What I have seen in some IT companies is that mentoring is only for the tech stuff. Mentoring others how to deal with people is not common. And managers… They seem like they are always stuck in puberty. The most popular ways of coping are 2 — either becoming despotic and telling everyone they are stupid or loosing confidence and hiding or cheating.

I went to founders weekend to mingle with other founders of startups. And there I heard it all around me:

My employees are the worst. They make mistakes and I scream at them. People should not need mentoring. I have so much work. I should not deal with this trivial stuff.

But if the people are unworkable then you should fire them. And if they are not unworkable you should mentor them. Either ways — management work. And I know it is a bit more complicated than that. But you should really start thinking about management problems. They are not just going away because you ignore them. Actually they will but you probably don’t want your startup to go away with them. The fact that you are going through the puberty phase of your position doesn’t mean that your employees will be understanding while simultaneously going though their own puberty phases.
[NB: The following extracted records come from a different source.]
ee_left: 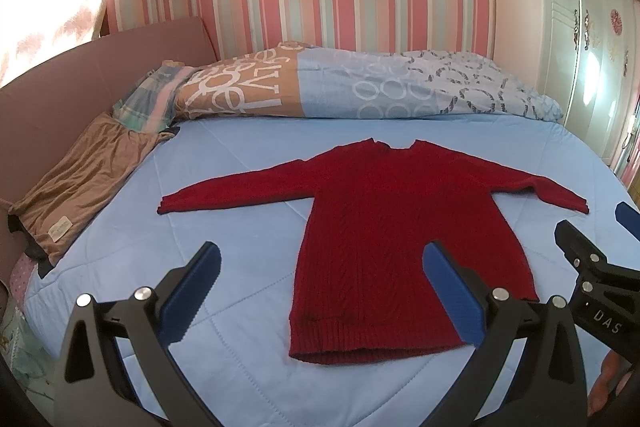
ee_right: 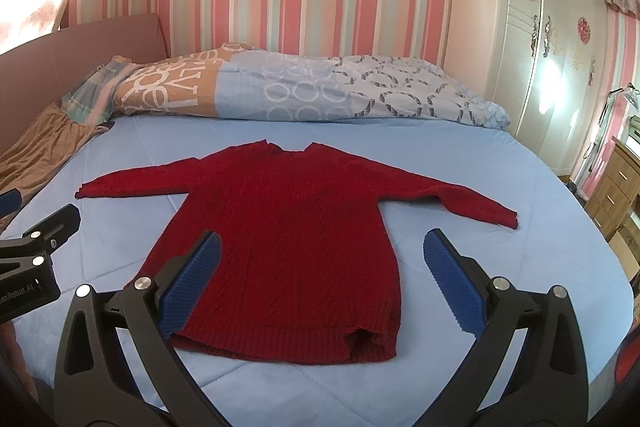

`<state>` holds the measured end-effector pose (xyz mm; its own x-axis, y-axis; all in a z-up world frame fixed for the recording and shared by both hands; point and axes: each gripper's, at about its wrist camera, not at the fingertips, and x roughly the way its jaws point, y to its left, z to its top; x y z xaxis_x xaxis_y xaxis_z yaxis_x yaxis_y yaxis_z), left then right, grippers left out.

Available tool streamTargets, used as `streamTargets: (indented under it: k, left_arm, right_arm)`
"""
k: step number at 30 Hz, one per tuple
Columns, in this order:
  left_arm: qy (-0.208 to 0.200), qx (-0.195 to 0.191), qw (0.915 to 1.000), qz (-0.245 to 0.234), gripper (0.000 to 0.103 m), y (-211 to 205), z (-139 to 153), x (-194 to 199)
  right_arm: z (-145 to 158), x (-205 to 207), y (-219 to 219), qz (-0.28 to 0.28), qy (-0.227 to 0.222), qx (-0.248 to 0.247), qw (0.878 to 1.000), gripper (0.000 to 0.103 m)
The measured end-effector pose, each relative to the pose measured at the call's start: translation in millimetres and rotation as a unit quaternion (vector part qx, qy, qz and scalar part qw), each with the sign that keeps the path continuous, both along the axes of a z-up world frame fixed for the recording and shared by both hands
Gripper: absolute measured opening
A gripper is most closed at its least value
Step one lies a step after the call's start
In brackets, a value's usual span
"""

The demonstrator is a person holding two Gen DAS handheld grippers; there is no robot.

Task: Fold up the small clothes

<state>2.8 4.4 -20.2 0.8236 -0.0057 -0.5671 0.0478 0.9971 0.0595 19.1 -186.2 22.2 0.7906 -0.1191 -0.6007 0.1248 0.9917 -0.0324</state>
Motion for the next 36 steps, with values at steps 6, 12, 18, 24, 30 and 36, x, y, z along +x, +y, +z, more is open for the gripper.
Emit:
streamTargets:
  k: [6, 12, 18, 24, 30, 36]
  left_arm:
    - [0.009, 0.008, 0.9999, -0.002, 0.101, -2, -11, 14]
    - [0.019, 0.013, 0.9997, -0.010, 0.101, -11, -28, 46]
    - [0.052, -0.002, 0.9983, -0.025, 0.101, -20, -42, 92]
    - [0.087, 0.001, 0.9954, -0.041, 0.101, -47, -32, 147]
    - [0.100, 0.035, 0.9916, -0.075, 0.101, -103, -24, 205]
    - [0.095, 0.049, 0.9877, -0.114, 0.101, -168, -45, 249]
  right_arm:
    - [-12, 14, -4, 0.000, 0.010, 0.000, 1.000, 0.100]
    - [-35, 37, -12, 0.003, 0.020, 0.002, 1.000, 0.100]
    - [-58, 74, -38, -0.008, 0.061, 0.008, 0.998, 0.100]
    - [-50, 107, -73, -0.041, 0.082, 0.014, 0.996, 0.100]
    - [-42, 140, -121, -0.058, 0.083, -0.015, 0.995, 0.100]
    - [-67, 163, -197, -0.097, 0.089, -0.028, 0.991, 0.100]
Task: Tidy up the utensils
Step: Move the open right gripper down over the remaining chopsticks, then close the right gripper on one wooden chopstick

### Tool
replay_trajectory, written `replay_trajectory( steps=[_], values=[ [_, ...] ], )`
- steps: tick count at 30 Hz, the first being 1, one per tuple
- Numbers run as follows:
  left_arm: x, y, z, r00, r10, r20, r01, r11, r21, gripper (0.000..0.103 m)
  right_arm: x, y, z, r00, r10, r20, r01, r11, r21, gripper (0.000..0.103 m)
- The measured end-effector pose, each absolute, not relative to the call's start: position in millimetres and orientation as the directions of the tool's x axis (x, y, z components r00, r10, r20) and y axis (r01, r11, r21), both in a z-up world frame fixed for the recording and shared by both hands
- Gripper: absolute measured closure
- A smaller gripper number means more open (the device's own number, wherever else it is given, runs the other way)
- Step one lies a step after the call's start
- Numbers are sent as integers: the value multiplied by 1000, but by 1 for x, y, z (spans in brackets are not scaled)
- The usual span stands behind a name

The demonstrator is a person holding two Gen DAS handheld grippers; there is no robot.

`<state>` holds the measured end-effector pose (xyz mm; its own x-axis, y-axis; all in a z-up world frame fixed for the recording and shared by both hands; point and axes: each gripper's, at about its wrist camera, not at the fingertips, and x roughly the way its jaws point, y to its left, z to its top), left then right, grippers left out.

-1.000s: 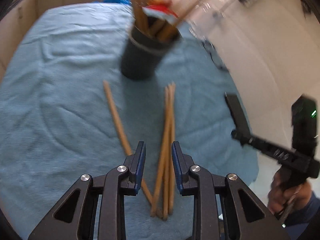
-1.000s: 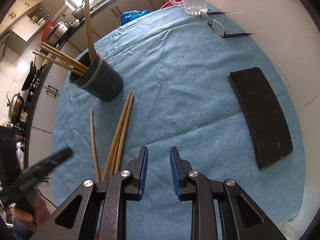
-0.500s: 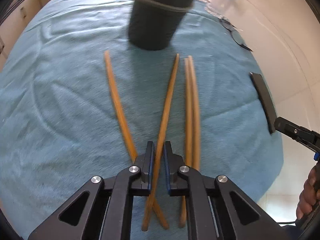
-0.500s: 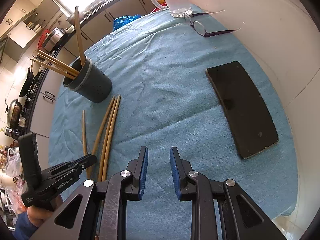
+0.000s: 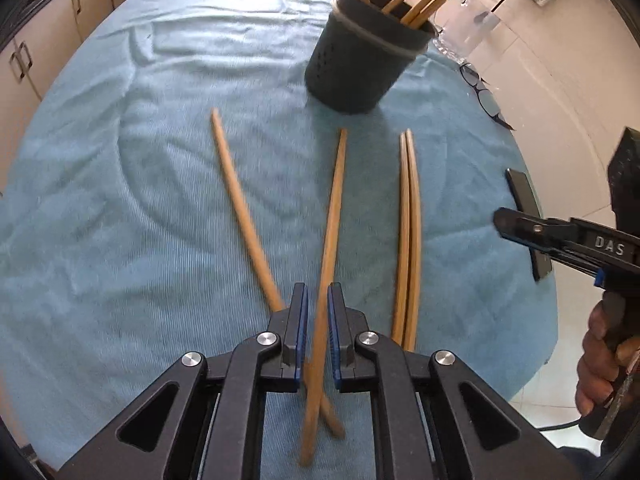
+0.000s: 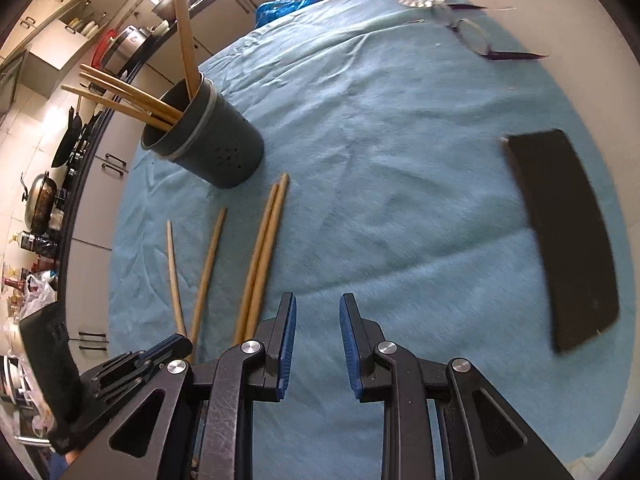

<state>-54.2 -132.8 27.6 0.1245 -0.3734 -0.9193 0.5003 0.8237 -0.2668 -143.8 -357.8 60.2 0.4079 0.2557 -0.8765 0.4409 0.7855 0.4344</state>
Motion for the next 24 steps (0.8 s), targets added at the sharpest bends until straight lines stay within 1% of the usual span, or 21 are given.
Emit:
replay_trajectory(
  steps=[4, 8, 12, 14, 22, 23, 24],
  values=[
    [-36, -151, 26, 122, -346, -930, 538, 811, -231, 94, -117, -354, 52, 393, 307, -867, 441, 764, 470, 79],
    [-27, -162, 18, 83, -332, -940, 569, 790, -229, 94, -97, -348, 44, 368, 334, -868, 441, 758, 480, 79],
    [-26, -174, 15, 95, -308, -947, 587, 785, -196, 94, -84, -345, 37, 345, 334, -877, 450, 761, 467, 79],
    [-25, -174, 16, 100, -303, -948, 582, 790, -191, 96, -78, -341, 35, 331, 315, -889, 446, 779, 442, 79],
    [-23, -168, 17, 89, -309, -947, 550, 808, -212, 96, -62, -333, 24, 275, 273, -922, 445, 814, 374, 79],
    [-21, -169, 17, 86, -310, -947, 548, 808, -215, 96, -60, -331, 24, 276, 264, -924, 442, 819, 366, 80],
    [-19, -169, 17, 82, -312, -947, 545, 809, -219, 96, -59, -330, 25, 271, 252, -929, 439, 827, 352, 88]
  ],
)
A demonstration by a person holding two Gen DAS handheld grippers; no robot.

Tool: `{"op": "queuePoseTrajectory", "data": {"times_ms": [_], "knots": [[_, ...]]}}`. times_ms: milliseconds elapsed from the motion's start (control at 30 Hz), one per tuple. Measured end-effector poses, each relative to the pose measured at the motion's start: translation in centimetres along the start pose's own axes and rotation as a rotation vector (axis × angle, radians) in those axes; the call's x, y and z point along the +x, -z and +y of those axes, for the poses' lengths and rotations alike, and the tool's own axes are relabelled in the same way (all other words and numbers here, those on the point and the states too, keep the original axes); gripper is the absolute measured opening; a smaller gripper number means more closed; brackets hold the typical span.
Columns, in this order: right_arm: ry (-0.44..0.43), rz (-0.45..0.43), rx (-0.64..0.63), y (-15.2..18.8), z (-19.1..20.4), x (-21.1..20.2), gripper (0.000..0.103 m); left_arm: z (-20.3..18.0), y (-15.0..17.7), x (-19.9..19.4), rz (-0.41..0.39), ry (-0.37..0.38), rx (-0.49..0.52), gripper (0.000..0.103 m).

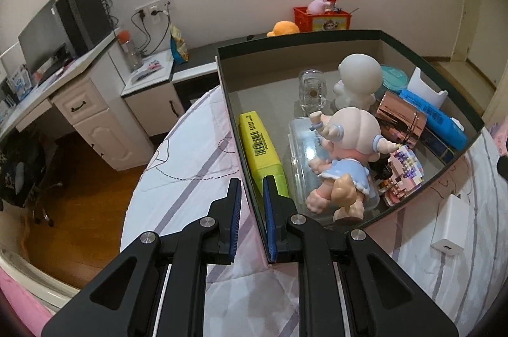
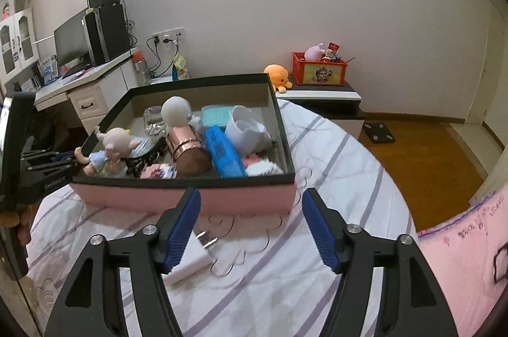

In a big company you can become Peak Performer in your position but in a startup it is highly unlikely. When you are a co-founder of a startup your position in the company will likely keep on changing. You mentor other people. You help them go through their puberty phases. But there is not really someone to help you with your puberty. You have to figure out things for yourself. Other people are better at their job than you are at yours. This theory really made me look at the world in a calmer way. Now I know that I am stuck in a perpetual puberty. I know I am supposed to suck at everything I do and the moment I learn how to do it properly I have to mentor somebody else about it. And this person will become better than me at it while I struggle with the next thing that I have no idea how to do.